The new method used the laser pulse train to precisely measure the electron energy levels of 87Rb atoms and detect and control several different transitions between the natural, or ground-state, energy level to two or three other higher energy levels as fast as they occurred. Different frequency comb components were encoded and used to control both constructive and destructive quantum interference effects in the transitions. The ultrashort pulses also made it possible to precisely determine the fraction of atoms in each energy state and track how those populations changed with time. To track the changes, we measured the fluorescent light produced when excited atoms relaxed back into their ground state.
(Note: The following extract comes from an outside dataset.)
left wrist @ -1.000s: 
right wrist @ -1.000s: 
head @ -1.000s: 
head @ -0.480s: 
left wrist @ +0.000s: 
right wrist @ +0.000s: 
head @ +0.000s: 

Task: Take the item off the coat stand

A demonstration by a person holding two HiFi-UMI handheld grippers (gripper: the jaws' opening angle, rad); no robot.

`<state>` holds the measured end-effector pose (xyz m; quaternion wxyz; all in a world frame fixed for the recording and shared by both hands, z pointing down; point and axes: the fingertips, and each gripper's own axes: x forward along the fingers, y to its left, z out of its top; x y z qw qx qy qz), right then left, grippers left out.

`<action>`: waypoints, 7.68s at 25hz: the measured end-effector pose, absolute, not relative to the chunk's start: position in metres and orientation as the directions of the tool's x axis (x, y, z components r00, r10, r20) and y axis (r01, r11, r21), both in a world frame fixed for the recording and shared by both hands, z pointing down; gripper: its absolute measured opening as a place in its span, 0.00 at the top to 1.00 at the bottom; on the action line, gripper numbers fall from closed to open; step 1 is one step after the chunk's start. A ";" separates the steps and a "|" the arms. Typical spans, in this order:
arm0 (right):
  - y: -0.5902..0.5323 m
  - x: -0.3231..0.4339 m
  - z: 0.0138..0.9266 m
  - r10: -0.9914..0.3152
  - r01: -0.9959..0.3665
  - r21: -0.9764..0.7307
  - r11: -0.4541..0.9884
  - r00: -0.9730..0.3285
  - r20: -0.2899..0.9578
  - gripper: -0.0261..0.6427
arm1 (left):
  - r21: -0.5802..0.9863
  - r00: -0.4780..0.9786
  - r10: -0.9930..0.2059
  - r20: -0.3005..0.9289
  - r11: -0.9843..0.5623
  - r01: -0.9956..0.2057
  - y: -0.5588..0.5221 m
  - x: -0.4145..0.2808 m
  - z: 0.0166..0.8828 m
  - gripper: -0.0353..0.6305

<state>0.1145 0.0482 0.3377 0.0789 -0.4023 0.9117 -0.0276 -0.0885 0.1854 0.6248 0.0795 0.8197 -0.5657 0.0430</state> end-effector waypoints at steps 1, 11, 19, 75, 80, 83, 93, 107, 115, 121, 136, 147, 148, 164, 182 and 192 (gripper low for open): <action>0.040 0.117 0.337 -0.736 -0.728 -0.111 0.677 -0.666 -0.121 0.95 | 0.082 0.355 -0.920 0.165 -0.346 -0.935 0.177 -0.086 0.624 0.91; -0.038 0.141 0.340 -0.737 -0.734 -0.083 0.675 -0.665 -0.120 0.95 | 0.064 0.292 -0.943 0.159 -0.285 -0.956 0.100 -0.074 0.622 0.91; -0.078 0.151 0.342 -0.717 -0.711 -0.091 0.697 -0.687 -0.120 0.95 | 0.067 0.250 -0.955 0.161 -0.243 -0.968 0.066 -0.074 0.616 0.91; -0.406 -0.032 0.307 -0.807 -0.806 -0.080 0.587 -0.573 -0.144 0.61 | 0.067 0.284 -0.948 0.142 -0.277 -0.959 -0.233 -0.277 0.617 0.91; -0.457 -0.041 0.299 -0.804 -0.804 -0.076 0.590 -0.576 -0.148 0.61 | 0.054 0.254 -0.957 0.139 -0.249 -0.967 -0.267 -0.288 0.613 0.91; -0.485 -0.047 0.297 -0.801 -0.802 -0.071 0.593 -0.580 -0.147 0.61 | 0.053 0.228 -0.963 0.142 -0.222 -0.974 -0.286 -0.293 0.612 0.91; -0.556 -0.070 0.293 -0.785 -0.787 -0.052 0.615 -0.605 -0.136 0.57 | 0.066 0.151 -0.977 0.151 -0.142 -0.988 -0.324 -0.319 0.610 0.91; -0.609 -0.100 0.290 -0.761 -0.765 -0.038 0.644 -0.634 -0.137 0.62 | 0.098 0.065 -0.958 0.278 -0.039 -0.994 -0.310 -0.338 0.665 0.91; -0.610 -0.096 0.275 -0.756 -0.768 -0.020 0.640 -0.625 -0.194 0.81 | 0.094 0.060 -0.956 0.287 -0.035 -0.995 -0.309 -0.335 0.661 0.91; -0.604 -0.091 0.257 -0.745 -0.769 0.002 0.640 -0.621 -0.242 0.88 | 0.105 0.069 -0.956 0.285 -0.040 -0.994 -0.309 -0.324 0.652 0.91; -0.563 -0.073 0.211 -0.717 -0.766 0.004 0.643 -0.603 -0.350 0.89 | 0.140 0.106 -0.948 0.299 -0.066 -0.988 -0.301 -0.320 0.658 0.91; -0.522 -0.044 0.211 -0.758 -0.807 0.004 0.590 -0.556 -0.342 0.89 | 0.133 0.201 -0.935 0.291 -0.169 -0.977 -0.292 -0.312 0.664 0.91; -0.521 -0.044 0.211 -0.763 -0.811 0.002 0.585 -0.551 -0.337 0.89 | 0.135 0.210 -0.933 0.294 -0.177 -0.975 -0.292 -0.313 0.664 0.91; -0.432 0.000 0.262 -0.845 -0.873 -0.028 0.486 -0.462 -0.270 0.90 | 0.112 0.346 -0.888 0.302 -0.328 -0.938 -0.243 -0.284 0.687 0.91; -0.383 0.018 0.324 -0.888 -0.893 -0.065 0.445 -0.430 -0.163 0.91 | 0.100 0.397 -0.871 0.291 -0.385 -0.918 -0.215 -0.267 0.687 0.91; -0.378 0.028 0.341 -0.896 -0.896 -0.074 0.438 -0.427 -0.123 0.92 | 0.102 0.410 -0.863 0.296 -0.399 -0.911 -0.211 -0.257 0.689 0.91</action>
The scientists also realized that transition amplitudes by successive pulses could add up coherently over time, making it straightforward to fine-tune specific energy-level transitions using less laser power than expected. In essence, the energy contained in each individual pulse could be small to avoid undesired effects in atoms or molecules, but the collective effect of multiple pulses working together coherently would achieve targeted responses at high efficiency.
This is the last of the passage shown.